I started to see the doctors not as a people trying to help me, but as adversaries that are at best just doing a “job”…a job that proved to be at times dangerous.

In college I trained to be an anthropologist, and my experiences with medicine led me to the field of Medical Anthropology. This is where I could study medicine from a safe distance, and try to help the patient cope with the scary labyrinth of medical providers that understood symptoms, not people. I was still suffering at this point, and could barely make it through a day in one piece. But then a medical pluralism class introduced me to Acupuncture, and, desperate for help, I tried it for myself. It was a miracle. For the first time I started to get relief from my pain…and best yet, there were no dangerous side effects. And so I was hooked. I was inspired. My new life path was to help others find relief from their pain and from the dangerous route of surgery and pharmaceutical side effects. So I moved to a new state to earn a second Masters degree (followed later with a Doctorate) and worked at the long, arduous process of becoming an acupuncturist. That was 13 years ago.

I am ashamed to say that in the beginning of this process, based off my biased personal experiences, I harbored an adversarial view of medicine. In my mind allopathic medicine was dangerous and natural medicine was the light—but it was being blocked by hardened doctors that refused to let go of their power. I did not even realize I thought this way, but as I look back I realize how much anger I unwittingly harbored due to what had happened to me and my health. A dichotomy was created in my world, and it became my purpose to help people see the “truth” about medicine. This subconscious belief created a lot of unnecessary frustration in the early years of my career.

Over the years I have seen Acupuncture and Chinese medicine achieve amazing clinical results. I’ve watched conditions heal there were deemed untreatable and babies created for women that were told it was beyond hope that they could get pregnant–ALL through Acupuncture. But I have also seen its failures and short comings, and I have witnessed severe, complicated conditions needing nothing less than the skilled, technical advances of Western medicine. I have met good doctors and callous doctors; talented acupuncturists, and poorly trained acupuncturists. I have seen practitioners dedicating their whole lives to helping others, and I have seen practitioners cash in on their patients with useless gimmicks and “packages.” But, through it all, I have seen something truly remarkable: I have seen collaboration of both sides to the mutual benefit of the patient.

As with any profession, there are some medical providers that do not have their heart in it and went into the field with the wrong motivations. But by far the majority of medical providers entered the field because they truly cared and wanted to help people. They each practice the medicine they deem the “best”, and give it their all with the intention of healing their patients. It is a beautiful thing.

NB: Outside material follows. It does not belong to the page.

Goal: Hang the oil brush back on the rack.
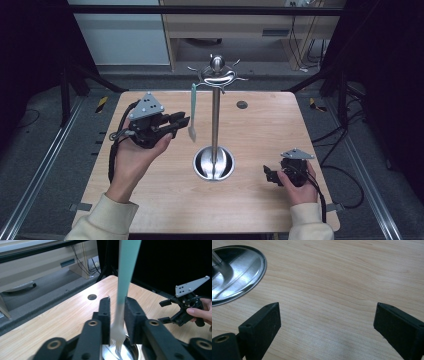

When I drop the ego and recognize this truth, I begin to see a medical world in this country based on collaboration, innovation, and integration. I see a world of communication and referrals between doctors, therapists, and natural healthcare providers allowing for the best combinations of medicine for the patient. I have met some really profound doctors so far in my career, and I am proud to know them. And I have witnessed some truly miraculous healings take place through Acupuncture and natural medicine. It is my dream as a healer, as a practitioner of one type of medicine, that this collaboration continues to grow and flourish, until one day there is no longer a clash of egos about which medicine is “better;” but instead, there is a general understanding that all medicine has a purpose and a place, and can be used harmoniously for the greater good.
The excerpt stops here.